Your task: Restate verbatim the span of lines below between the line with "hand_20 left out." and the line with "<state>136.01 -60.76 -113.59", including those two lines, and only that span.

Dataset section:

-- -- --

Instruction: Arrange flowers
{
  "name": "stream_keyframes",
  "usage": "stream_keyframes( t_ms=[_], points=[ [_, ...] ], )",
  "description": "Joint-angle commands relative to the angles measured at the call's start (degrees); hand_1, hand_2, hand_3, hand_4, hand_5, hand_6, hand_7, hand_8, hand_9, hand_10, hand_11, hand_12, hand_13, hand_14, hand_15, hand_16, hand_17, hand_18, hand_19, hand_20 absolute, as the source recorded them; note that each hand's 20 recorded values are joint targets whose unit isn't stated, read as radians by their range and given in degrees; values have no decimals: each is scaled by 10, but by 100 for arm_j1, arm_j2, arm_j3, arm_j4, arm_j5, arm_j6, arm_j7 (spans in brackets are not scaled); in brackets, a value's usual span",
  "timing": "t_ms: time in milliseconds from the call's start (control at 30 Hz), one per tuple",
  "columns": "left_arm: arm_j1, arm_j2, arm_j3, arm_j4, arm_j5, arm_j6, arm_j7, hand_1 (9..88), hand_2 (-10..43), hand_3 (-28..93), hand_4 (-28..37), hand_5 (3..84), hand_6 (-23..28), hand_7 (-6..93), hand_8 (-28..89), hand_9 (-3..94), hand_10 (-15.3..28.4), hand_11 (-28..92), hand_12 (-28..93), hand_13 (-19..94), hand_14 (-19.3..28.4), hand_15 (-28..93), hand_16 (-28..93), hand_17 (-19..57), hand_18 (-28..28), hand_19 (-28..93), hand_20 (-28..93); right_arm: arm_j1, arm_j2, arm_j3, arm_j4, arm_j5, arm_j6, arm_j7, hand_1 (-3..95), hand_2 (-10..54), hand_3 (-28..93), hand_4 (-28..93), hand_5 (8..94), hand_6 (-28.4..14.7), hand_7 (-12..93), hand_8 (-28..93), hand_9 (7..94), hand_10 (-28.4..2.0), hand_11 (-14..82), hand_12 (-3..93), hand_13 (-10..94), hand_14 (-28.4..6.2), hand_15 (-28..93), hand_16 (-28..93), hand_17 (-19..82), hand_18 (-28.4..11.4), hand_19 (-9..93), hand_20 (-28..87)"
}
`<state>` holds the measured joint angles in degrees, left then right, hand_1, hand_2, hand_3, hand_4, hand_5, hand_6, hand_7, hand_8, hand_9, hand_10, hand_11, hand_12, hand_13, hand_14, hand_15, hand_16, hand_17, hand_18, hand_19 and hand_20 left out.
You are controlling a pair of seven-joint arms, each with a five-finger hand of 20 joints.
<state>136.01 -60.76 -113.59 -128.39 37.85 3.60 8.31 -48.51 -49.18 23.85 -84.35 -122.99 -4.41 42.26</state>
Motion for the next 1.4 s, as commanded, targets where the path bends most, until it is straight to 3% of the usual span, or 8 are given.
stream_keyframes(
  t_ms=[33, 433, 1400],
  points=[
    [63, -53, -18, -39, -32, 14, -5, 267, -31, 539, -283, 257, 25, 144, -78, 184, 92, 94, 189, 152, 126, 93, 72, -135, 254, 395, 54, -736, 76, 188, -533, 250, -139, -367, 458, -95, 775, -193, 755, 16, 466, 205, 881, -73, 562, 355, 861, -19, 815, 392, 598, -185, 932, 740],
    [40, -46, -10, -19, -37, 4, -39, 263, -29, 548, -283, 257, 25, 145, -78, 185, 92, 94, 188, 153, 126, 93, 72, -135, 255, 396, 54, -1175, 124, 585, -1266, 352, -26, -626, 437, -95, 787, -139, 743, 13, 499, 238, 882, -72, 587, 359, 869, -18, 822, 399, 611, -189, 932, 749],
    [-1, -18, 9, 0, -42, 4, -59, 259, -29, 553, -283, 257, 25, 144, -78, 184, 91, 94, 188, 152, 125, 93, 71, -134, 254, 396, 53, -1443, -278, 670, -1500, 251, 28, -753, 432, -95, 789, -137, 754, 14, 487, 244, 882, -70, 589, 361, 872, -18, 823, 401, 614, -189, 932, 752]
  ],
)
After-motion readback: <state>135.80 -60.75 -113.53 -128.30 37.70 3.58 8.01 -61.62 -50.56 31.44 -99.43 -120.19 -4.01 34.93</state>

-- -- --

Answer space:
`<state>` holds the measured joint angles in degrees, left then right, hand_1, hand_2, hand_3, hand_4, hand_5, hand_6, hand_7, hand_8, hand_9, hand_10, hand_11, hand_12, hand_13, hand_14, hand_15, hand_16, hand_17, hand_18, hand_19 and hand_20 left out.
You are controlling a pair of seven-joint arms, each with a five-finger hand of 20 joints.
<state>136.01 -60.76 -113.59 -128.39 37.85 3.60 8.31 -48.51 -49.18 23.85 -84.35 -122.99 -4.41 42.26</state>

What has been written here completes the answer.